Kids absorb story of water

By Kristina Goetz
The Cincinnati Enquirer

        Water, water everywhere, but how much can we drink?

        Thousands of Tristate fifth- and sixth-graders flooded the Albert B. Sabin Convention Center on Tuesday to find the answers to questions such as that.

        Blowing bubbles with a straw, crawling through a maze made to represent the sewer process and touching tiny aquatic creatures — all of this was part of Cincinnati's seventh annual Waterfest.

[photo] William Campbell, a fifth-grader at Sands Montessori School in the West End, blows a bubble Tuesday at the Fluor Fernald booth at Waterfest at the Albert B. Sabin Cincinnati Convention Center.
(Gary Landers photo)
| ZOOM |
        “Seeing the hands-on, having different instructors share their expertise, they (students) really enjoy it,” said Carole Lunsford, a teacher at Delshire Elementary in Delhi Township.

        The annual program uses games, information sessions and hands-on activities to teach students about conserving water, the importance of it as a natural resource and how water pollution affects everyone.

        During an afternoon session, students crowded around a small table to look at water bugs under a microscope and listen as Bob Ireton, a Cincinnati Nature Center volunteer, talked about a dobsonfly larva.

        “Put anything in that tank, and if he can get a hold of it, he'll eat it,” Mr.
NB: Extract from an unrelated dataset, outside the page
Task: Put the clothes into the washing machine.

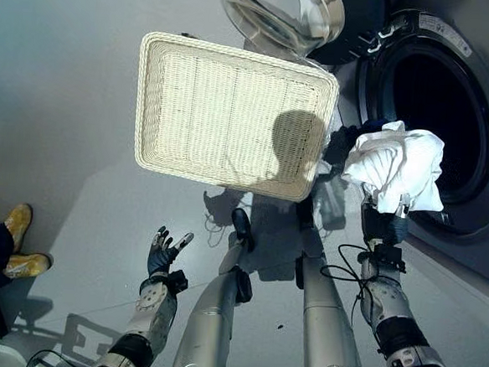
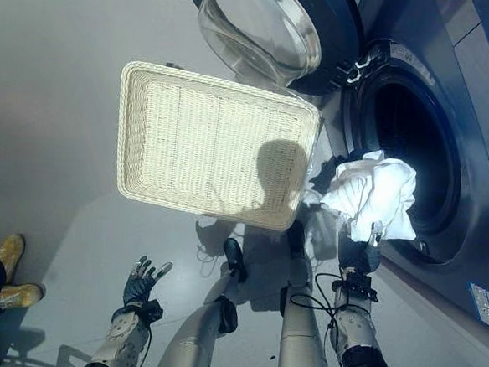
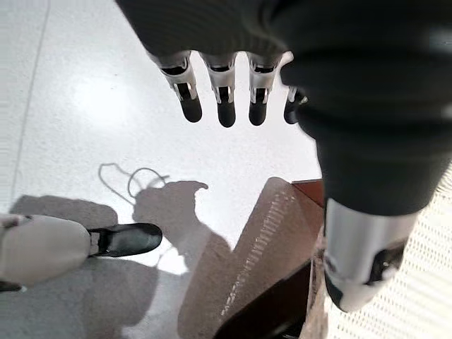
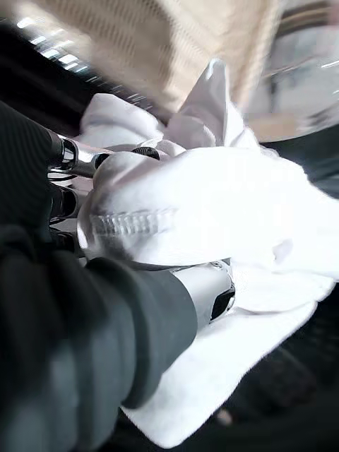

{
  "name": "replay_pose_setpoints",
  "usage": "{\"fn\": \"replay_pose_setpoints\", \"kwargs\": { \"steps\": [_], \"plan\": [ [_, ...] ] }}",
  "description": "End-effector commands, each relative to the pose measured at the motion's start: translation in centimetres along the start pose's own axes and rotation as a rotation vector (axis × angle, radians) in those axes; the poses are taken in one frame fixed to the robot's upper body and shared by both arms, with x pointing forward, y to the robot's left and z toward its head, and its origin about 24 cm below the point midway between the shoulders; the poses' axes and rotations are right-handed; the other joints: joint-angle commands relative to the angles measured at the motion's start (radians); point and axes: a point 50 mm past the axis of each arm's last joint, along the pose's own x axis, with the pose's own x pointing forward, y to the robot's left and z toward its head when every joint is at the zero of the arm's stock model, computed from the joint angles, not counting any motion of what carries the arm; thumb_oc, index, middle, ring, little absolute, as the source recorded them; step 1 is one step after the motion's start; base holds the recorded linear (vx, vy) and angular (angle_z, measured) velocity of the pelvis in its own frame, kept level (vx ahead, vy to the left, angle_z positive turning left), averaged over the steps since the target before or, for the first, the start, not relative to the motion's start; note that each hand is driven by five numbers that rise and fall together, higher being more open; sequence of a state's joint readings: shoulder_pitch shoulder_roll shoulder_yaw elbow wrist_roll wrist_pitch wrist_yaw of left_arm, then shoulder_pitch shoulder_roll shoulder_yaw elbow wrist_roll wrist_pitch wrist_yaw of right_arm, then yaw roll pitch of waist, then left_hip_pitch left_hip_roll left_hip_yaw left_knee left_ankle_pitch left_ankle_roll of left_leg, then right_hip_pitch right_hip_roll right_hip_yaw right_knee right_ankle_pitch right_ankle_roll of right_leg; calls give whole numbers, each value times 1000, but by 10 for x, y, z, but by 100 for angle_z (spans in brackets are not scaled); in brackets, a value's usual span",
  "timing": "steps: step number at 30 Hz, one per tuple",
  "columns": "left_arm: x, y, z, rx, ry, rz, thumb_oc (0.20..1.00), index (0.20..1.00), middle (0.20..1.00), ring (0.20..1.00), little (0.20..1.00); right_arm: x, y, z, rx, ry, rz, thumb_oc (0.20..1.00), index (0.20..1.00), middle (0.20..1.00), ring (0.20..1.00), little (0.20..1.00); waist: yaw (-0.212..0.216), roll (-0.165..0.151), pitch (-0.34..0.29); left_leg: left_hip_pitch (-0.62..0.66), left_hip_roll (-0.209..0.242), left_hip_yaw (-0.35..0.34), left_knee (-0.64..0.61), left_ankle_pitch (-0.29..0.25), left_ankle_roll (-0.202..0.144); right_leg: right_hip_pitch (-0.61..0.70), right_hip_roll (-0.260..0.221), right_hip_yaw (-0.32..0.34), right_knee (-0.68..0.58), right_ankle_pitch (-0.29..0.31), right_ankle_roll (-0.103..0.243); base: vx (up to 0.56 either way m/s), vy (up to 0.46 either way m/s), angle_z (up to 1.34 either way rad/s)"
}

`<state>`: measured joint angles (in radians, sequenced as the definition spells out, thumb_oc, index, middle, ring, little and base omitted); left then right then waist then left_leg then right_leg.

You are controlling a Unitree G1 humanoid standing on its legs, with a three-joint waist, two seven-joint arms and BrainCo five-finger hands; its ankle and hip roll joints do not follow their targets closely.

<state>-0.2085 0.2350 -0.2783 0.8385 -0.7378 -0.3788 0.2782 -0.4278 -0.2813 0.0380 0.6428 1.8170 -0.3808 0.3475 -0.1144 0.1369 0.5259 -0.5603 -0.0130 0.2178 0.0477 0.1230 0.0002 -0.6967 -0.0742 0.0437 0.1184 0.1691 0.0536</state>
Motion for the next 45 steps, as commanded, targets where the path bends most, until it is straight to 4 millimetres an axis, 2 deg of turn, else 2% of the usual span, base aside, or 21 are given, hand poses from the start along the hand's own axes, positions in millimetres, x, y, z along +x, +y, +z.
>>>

Ireton said.

        Another group of students watched as Diane Silver of the education department at the Cincinnati Zoo and Botanical Gardens held tightly to Glade, one of the zoo's baby American alligators.
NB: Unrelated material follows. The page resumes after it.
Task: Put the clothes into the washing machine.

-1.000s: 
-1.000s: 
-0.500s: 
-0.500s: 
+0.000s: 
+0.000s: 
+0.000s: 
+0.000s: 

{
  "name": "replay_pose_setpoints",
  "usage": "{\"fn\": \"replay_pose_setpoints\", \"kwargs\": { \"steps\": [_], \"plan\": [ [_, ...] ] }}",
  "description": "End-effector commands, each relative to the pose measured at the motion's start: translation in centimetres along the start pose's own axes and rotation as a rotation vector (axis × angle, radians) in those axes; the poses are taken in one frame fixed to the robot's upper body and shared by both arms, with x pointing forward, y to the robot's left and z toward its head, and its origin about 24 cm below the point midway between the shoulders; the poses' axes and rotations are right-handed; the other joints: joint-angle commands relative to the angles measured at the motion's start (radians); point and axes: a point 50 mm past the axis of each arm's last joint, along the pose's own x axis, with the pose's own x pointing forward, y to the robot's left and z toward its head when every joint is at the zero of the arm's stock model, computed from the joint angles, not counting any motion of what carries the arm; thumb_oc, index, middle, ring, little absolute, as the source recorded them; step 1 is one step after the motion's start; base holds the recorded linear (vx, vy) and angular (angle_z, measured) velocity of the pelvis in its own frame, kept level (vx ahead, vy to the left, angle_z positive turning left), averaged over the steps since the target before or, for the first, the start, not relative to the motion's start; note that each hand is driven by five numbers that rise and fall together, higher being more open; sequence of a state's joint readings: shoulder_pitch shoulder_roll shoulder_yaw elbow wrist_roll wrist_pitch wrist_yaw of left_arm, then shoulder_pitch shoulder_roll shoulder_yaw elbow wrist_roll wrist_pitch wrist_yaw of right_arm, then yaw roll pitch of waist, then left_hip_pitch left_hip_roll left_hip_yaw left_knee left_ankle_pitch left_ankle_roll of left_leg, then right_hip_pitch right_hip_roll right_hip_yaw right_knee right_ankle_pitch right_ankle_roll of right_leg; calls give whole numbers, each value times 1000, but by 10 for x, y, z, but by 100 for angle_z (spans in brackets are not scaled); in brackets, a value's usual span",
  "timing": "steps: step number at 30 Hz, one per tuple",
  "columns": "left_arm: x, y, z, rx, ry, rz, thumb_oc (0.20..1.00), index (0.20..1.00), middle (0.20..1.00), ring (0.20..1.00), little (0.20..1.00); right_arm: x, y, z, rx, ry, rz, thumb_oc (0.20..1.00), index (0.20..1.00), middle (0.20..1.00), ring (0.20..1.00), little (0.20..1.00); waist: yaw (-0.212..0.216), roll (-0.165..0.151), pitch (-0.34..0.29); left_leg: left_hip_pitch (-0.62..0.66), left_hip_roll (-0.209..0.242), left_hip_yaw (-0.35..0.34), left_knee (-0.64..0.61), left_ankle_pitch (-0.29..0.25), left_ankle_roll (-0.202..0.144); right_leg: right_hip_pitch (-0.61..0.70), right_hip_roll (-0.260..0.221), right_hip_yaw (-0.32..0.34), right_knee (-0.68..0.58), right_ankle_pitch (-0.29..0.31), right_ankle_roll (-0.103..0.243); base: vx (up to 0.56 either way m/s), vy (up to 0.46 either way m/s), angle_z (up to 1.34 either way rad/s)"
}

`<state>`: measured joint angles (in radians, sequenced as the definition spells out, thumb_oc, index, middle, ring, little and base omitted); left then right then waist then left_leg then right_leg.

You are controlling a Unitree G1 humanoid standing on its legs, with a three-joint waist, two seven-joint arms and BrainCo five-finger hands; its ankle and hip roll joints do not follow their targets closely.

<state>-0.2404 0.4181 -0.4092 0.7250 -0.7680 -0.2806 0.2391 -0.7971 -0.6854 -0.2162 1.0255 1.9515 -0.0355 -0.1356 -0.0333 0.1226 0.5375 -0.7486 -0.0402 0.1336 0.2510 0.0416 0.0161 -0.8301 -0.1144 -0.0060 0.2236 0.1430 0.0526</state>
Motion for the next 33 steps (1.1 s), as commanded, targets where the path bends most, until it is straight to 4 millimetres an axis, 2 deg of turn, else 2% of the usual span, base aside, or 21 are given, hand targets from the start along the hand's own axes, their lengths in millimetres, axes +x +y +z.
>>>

        “We want students to be excited about the natural world and care about it,” she said.

        The event was coordinated this year by the Civic Garden Center of Greater Cincinnati, Cincinnati Park Board, Fluor Fernald Inc., Greater Cincinnati Water Works, Hamilton County Environmental Services, the county soil and water conservation district, the Metropolitan Sewer District, ORSANCO and the Ohio Energy Project.